The study also sheds light on the effects of wildfires on the Midwest, where transported smoke has minimally impacted health so far. However, Wang warns of potential worsening air quality if wildfire incidents increase. Interestingly, the eastern U.S. did not experience significant air quality declines during the study period.

Data from multiple sources

The team used a combination of satellite data and information from 500 ground-based air quality monitoring stations. Recognizing the limitations of surface station data, especially in rural areas, they employed deep learning techniques to estimate black carbon concentrations with higher accuracy.

The calculation of premature deaths involved a formula considering life span, black carbon exposure, and population density. “This is the first time black carbon concentrations have been examined everywhere, and at such a high resolution,” Wang noted.
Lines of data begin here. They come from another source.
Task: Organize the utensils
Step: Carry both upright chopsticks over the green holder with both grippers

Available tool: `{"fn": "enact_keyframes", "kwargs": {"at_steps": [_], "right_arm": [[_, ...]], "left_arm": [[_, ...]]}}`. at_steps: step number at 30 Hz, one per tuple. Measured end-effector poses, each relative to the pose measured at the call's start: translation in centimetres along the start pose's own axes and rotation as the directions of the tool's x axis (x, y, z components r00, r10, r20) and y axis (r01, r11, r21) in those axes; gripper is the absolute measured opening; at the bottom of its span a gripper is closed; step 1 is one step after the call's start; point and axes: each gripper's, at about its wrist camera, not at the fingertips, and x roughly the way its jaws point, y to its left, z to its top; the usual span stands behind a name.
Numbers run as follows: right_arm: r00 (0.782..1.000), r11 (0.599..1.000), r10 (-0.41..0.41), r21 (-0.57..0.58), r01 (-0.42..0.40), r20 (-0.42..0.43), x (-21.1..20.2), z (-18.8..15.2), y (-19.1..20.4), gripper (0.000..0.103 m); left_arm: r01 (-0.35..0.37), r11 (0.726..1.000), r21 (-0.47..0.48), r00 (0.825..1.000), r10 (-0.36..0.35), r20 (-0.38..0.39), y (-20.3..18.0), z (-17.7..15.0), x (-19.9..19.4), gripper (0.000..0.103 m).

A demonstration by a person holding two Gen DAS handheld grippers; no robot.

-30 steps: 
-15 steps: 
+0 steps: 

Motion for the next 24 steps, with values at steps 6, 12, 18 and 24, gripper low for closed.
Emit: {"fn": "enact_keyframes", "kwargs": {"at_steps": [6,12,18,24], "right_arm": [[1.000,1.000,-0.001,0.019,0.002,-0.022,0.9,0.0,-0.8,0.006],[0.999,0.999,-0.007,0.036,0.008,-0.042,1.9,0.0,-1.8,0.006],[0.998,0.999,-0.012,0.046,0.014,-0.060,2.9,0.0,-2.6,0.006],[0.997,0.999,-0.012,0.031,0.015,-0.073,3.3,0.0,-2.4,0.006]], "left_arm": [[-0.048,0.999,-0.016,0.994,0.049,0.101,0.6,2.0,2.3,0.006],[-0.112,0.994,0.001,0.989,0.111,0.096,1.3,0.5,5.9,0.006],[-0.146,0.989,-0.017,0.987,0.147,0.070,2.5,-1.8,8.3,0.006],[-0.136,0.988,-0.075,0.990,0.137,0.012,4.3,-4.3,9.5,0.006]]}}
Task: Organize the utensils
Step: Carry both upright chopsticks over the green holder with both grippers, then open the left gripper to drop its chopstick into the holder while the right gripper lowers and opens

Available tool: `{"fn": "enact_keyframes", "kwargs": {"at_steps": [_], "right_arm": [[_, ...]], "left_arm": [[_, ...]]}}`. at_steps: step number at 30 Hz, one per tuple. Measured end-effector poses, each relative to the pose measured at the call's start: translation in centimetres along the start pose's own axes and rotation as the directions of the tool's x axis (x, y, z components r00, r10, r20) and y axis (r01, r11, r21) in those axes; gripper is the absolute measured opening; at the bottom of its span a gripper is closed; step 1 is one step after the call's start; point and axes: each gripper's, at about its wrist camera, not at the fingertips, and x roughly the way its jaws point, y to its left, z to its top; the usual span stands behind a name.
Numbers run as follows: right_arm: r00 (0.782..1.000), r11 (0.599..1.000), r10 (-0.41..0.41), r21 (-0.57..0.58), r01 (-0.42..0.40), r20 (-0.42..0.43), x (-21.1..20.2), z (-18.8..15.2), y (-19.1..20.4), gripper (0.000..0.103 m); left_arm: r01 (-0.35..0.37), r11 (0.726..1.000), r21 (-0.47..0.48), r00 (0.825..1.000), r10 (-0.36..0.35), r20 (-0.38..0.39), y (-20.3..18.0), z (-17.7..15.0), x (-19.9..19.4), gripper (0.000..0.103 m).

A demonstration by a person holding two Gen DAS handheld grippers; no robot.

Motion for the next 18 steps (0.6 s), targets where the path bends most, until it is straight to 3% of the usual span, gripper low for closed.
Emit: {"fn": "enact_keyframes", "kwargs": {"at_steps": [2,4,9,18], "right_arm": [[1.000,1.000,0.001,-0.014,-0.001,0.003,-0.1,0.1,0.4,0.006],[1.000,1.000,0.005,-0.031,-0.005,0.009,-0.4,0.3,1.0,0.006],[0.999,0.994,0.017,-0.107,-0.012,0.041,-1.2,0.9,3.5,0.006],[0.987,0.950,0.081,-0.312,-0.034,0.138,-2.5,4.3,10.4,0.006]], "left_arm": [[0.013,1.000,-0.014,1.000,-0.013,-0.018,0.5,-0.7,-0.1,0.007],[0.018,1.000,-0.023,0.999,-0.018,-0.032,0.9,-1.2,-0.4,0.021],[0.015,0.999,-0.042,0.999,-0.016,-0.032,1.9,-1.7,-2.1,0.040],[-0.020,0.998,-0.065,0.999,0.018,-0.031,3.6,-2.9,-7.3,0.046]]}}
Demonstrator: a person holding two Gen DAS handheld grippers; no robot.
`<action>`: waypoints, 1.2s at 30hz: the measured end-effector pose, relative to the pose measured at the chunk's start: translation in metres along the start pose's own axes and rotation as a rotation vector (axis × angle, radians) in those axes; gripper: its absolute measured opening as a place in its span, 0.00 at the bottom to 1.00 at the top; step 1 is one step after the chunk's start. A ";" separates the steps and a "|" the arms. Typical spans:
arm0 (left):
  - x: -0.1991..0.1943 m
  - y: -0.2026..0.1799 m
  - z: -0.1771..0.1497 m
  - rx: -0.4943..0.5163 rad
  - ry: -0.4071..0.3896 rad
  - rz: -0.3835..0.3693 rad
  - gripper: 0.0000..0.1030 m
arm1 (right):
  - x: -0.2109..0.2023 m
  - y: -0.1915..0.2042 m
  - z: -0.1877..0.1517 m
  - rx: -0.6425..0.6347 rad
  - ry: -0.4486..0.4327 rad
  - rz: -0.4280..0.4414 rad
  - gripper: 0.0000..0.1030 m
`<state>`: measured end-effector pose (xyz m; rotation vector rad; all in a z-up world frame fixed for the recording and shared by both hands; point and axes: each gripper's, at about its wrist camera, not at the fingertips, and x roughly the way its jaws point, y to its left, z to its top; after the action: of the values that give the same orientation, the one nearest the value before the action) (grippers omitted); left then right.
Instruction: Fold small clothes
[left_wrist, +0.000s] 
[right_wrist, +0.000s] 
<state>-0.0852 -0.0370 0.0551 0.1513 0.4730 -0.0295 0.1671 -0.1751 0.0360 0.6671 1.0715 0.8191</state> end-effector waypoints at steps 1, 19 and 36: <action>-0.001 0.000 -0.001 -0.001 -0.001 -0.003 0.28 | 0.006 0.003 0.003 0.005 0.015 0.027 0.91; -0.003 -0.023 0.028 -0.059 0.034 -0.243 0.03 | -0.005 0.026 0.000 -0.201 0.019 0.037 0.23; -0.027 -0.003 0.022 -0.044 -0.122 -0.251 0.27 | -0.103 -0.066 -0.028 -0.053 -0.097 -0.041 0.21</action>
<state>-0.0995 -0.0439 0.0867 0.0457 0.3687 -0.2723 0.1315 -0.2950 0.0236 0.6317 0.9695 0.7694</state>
Future study and implications

Jing Wei, the study’s lead author, played a pivotal role in collecting and analyzing satellite data on fine particulates and their health impacts. Now at the University of Maryland’s Earth System Science Interdisciplinary Center, Wei highlights the counteractive effect of increasing wildfires against the reduction in anthropogenic emissions, exacerbating air pollution and heightening health risks.

“The increasing number and intensity of wildfires in the U.S. counteract or even overshadow the reduction in anthropogenic emissions, exacerbating air pollution and heightening the risks of both morbidity and mortality,” says Wei.

In summary, the study serves as a crucial reminder of the ongoing battle against air pollution, where natural disasters like wildfires pose significant challenges. It calls for a renewed focus on mitigating these environmental threats to safeguard public health and maintain air quality improvements.

The full study is published in the journal The Lancet Planetary Health.